June 2024

I started to dig up another patch of flower garden yesterday.  It’s not the sort of thing I find pleasurable.  My wife enjoyed the garden.  I guess I still do it to please her.  Some people find relaxation and pleasure in gardening.  I find it to be rather ill-disguised work, although I do enjoy the finished project.  I should imagine I would enjoy being the lord of some grand manor with a squad of gardeners I could direct here and there.  Though I don’t believe you can call a plot of ground your garden until you put a piece of yourself in it.

When you dig up a spot of ground only a small part of the shovel actually touches the dirt.  Just a few inches to be exact.  In reality, every molecule of the shovel, the dirt, the handle and the shoveler too are engaged in the task.  To take that thought one step further, the orange juice you had for breakfast provided the energy you needed for the task.  And the history of that energy can be traced to the grocery and the wholesaler, to the orange grove, to the tree itself, to the sun that gave the tree life, and ultimately to the Creator. 

When you carry wood for your fireplace, or write a letter to a friend, or plant a tree or paint a park bench; that act is only part of a long chain of interrelated events.  In everything we do we are tied to each other. The self-made man does not exist.  No one is truly self-sufficient.  Even our thoughts are influenced by the thoughts and deeds of others.  

Everything we do sends out ripples that touch someone else.  A boy in Wisconsin is healthier because he eats fruit packed in California or Florida.  A middle-aged man from New Orleans is saved by a brain surgeon trained at the Mayo Clinic in Rochester Minnesota.

Sometimes this relatedness causes grief.  A bartender in Washington D.C. pours one drink too many for a man from Virginia who drives his car into a vacationing family from Michigan.  A sea captain runs an oil tanker aground in Alaska and the effects are felt all over the nation.  We can never know how many lives will be affected by our most casual actions.

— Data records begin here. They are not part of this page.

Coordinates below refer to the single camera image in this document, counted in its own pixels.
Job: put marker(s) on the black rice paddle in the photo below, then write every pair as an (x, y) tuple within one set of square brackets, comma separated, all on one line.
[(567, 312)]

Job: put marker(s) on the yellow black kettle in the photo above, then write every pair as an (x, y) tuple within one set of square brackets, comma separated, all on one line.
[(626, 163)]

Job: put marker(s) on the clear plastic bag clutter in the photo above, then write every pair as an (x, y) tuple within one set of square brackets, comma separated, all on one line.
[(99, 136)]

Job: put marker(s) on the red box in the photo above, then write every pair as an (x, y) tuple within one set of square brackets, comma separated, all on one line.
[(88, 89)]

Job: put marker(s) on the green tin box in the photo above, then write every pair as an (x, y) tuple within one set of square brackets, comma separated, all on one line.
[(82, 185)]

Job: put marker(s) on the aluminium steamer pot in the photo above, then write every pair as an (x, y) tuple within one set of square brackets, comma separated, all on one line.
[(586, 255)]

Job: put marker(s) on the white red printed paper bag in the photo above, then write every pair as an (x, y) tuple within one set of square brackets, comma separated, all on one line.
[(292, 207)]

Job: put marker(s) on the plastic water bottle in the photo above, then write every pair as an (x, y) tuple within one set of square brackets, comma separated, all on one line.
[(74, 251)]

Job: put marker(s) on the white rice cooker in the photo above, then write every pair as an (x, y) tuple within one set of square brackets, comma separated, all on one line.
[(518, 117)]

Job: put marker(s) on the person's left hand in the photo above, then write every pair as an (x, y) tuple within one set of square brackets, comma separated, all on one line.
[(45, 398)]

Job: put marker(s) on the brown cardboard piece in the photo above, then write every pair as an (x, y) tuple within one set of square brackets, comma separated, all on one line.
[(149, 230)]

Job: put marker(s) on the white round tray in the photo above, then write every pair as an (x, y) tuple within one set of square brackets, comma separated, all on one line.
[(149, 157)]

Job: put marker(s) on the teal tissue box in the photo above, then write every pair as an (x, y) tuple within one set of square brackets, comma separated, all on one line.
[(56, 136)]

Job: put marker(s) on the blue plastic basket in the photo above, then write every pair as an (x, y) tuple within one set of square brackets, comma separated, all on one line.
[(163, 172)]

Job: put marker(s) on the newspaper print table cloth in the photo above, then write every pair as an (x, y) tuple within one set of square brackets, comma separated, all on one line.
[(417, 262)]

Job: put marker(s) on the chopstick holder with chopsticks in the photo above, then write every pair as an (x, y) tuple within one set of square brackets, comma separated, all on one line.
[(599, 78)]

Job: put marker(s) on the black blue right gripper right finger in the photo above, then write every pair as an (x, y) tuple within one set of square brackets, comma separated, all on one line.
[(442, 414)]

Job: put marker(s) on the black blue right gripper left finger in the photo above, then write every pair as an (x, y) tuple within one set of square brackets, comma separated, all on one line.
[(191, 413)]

St. Paul must have felt some of this anxiety when he realized that Christians were being arrested in Ephesus and Rome because they had in their possession a cross or perhaps even copies of his letters.  To these Christians in Rome he writes: “We know that in everything God works for good with those who love him…”  And again, “Who shall separate us from the love of Christ?  Shall tribulation, or distress, or persecution, or famine, or nakedness, or peril, or sword?” Our lives are tied not only to each other but also to the heart of God.  The simplest act of charity is rooted in the overwhelming love of God.  God has the ability to work through us in ways we could never imagine.  We see only the tip of the shovel as it turns over the earth at our feet.  We may plant while someone else waters, but it is God that makes it grow.